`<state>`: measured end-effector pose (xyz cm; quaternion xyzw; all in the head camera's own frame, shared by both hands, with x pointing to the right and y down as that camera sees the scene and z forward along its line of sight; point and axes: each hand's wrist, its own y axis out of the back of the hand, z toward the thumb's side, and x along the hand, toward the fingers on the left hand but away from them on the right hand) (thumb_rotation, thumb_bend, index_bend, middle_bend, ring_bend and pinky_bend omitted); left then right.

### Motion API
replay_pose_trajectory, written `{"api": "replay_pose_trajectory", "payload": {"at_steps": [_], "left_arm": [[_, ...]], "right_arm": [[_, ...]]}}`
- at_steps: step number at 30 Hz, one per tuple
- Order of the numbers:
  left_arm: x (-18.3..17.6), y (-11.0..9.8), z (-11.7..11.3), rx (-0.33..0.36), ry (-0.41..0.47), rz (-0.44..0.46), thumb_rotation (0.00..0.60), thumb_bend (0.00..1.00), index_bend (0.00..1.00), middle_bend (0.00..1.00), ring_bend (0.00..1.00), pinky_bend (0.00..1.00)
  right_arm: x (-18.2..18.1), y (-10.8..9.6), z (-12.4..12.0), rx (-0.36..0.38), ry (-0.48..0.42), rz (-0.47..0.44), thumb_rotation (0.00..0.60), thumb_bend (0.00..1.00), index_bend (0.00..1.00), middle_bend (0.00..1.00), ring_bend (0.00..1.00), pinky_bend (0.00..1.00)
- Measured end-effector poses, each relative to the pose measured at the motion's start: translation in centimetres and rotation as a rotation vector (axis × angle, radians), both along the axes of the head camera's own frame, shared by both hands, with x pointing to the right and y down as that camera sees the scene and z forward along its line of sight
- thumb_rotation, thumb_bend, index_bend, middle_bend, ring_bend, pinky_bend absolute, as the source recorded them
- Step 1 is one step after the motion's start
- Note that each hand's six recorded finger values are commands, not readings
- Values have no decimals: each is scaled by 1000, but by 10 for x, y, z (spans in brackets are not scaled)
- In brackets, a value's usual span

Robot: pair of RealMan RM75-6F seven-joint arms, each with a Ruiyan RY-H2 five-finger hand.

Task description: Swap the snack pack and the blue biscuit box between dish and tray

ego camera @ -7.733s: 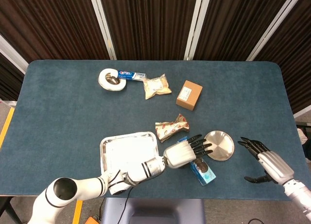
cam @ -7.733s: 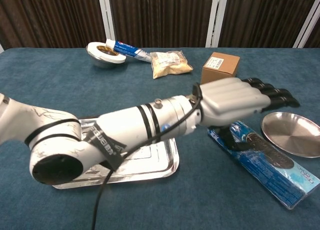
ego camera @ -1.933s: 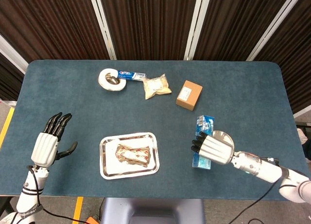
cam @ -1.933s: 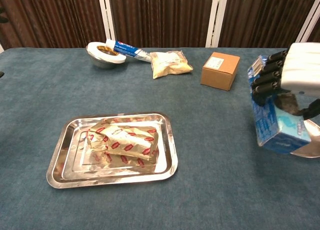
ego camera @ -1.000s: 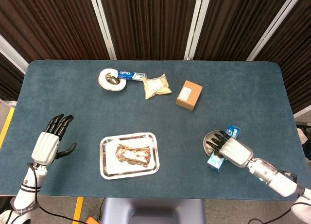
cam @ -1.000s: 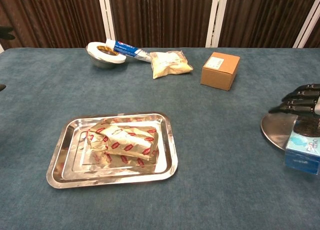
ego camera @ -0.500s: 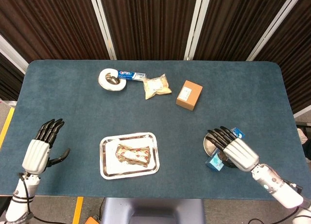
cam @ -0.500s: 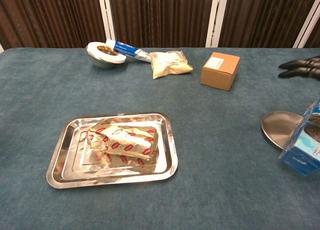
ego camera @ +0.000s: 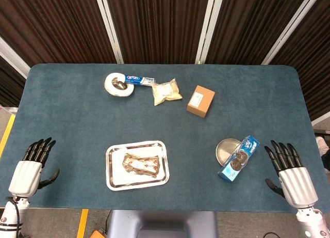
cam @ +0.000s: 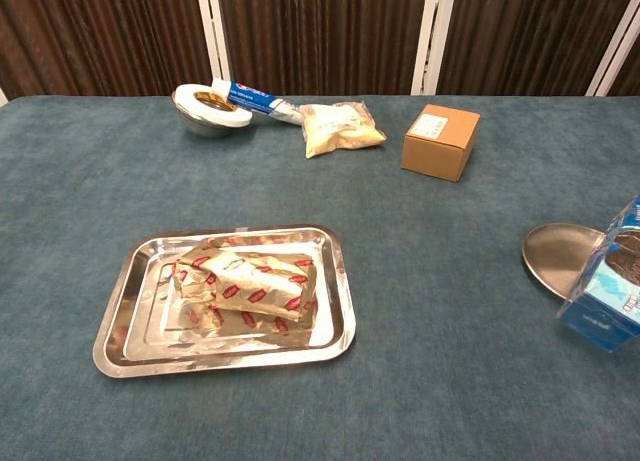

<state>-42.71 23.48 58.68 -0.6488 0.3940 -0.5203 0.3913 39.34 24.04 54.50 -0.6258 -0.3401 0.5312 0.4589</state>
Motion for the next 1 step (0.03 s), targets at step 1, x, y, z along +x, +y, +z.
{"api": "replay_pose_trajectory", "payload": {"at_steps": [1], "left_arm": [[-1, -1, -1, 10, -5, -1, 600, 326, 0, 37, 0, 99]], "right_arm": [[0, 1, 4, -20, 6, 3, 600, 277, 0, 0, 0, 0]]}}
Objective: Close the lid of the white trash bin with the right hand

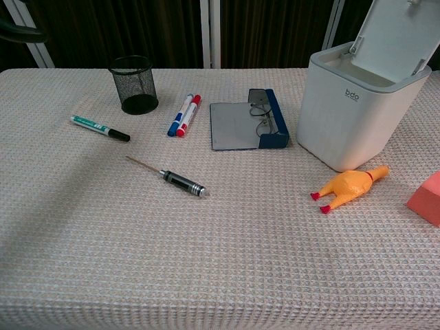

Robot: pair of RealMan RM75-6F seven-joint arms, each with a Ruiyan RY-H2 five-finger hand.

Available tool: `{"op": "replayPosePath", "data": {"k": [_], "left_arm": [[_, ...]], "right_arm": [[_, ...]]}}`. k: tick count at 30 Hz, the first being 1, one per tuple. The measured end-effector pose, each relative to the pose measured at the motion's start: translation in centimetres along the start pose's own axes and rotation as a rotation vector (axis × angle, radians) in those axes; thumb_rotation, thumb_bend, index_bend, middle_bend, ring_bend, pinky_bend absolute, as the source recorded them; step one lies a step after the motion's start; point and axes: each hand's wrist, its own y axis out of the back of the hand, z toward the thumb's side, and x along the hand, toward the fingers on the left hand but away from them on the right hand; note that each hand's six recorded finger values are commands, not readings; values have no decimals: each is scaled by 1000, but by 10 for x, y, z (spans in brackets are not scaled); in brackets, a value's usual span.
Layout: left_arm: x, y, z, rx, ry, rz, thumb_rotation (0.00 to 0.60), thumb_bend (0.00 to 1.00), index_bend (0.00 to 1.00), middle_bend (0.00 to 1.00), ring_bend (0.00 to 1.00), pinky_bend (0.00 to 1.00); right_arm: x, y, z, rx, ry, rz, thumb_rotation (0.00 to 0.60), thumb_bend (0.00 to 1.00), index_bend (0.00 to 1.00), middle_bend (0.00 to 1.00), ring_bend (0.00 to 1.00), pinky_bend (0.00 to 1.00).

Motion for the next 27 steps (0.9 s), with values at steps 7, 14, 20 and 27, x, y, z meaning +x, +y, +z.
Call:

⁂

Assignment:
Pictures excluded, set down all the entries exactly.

Response to the exercise:
`<state>`: measured end-effector pose (xyz cm; quaternion xyzw; all in the head camera's own frame, shared by both hands, with x pointing to the right and y down as that camera sees the scene and z forward along its line of sight; point and axes: each hand's wrist, its own y axis out of the back of the hand, z toward the thumb's side, and x along the hand, toward the fingers on the left hand but away from them on the right hand) (thumb_rotation, thumb_bend, index_bend, middle_bend, ring_bend and pinky_bend omitted); left then right.

### Motion API
replay_pose_trajectory, written `{"api": "replay_pose_trajectory", "payload": {"at_steps": [_], "left_arm": [[_, ...]], "right_arm": [[_, ...]]}}`
- at_steps: step number at 30 Hz, one per tuple
- Order of the numbers:
  left_arm: x (-18.3..17.6), y (-11.0..9.8), z (-11.7..11.3), rx (-0.33..0.36), ry (-0.41..0.47), rz (-0.44..0.46), thumb_rotation (0.00..0.60), thumb_bend (0.00..1.00), index_bend (0.00..1.00), middle_bend (0.00..1.00), ring_bend (0.00..1.00), pinky_bend (0.00..1.00)
  right_arm: x (-18.2..18.1), y (-10.8..9.6), z (-12.4..12.0), rx (-0.36..0.38), ry (-0.48..0.42), rz (-0.47..0.44), thumb_rotation (0.00..0.60), thumb_bend (0.00..1.00), index_bend (0.00..1.00), middle_bend (0.00..1.00), ring_bend (0.00..1.00), pinky_bend (0.00..1.00)
- Measured end-effector poses, each relative to the pose measured at the motion's start: translation in centimetres and rotation as a rotation vector (axis × angle, radians), both along the axes of the head camera's own frame, shared by both hands, with x pointing to the right and y down as that camera sees the scene and z forward along its line of sight
- thumb_rotation, thumb_bend, index_bend, middle_bend, ring_bend, pinky_bend absolute, as the source recorded them
- Step 1 is one step after the motion's start
- Note that each hand's six recorded finger values are commands, not readings
- Values have no decimals: each is scaled by 1000, but by 10 for x, y, z (spans in brackets are not scaled)
- In brackets, a value's usual span

Robot: pair of RealMan RM75-6F seven-joint arms, each with a Ruiyan RY-H2 five-finger hand.

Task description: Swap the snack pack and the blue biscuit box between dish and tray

ego camera @ -7.733s: 
cam @ -7.733s: 
ego camera @ -1.933s: 
cam @ -1.933s: 
ego camera @ -1.000s: 
cam @ -1.000s: 
ego camera @ -0.500s: 
cam @ -0.500s: 
ego camera @ +0.000s: 
cam @ +0.000s: 

<state>-42.71 23.48 58.68 -0.6488 0.3940 -0.5203 0.3913 39.34 24.04 54.50 -0.6258 -0.3401 0.5312 0.4589</state>
Motion for the next 1 step (0.03 s), targets at step 1, x, y, z along +x, +y, +z.
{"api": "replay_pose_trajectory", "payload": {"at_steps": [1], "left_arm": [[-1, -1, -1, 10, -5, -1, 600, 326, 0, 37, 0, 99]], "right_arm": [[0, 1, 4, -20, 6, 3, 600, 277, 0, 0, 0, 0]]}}
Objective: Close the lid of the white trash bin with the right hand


Robot: pair of RealMan RM75-6F seven-joint arms, each with a Ruiyan RY-H2 five-finger hand.

Available tool: `{"op": "replayPosePath", "data": {"k": [_], "left_arm": [[_, ...]], "right_arm": [[_, ...]]}}`. k: tick count at 30 Hz, the first being 1, one per tuple. The measured end-effector pose, each relative to the pose measured at the motion's start: translation in centimetres along the start pose's own axes and rotation as a rotation vector (axis × angle, radians) in those axes; thumb_rotation, thumb_bend, index_bend, middle_bend, ring_bend, pinky_bend absolute, as the source recorded them; step one lies a step after the motion's start; point and axes: each hand's wrist, its own y axis out of the back of the hand, z toward the thumb's side, and x along the hand, toward the fingers on the left hand but away from them on the right hand; note that each hand's six recorded finger values are commands, not readings; values have no decimals: each is scaled by 1000, but by 10 for x, y, z (spans in brackets are not scaled); in brackets, a value's usual span.
Layout: left_arm: x, y, z, rx, ry, rz, thumb_rotation (0.00 to 0.60), thumb_bend (0.00 to 1.00), index_bend (0.00 to 1.00), middle_bend (0.00 to 1.00), ring_bend (0.00 to 1.00), pinky_bend (0.00 to 1.00); right_arm: x, y, z, rx, ry, rz, thumb_rotation (0.00 to 0.60), thumb_bend (0.00 to 1.00), index_bend (0.00 to 1.00), middle_bend (0.00 to 1.00), ring_bend (0.00 to 1.00), pinky_bend (0.00 to 1.00).

Motion for the next 27 steps (0.9 s), with values at steps 7, 14, 20 and 27, x, y, z meaning +x, +y, +z.
Call:

Nothing further is needed to complete this exercise.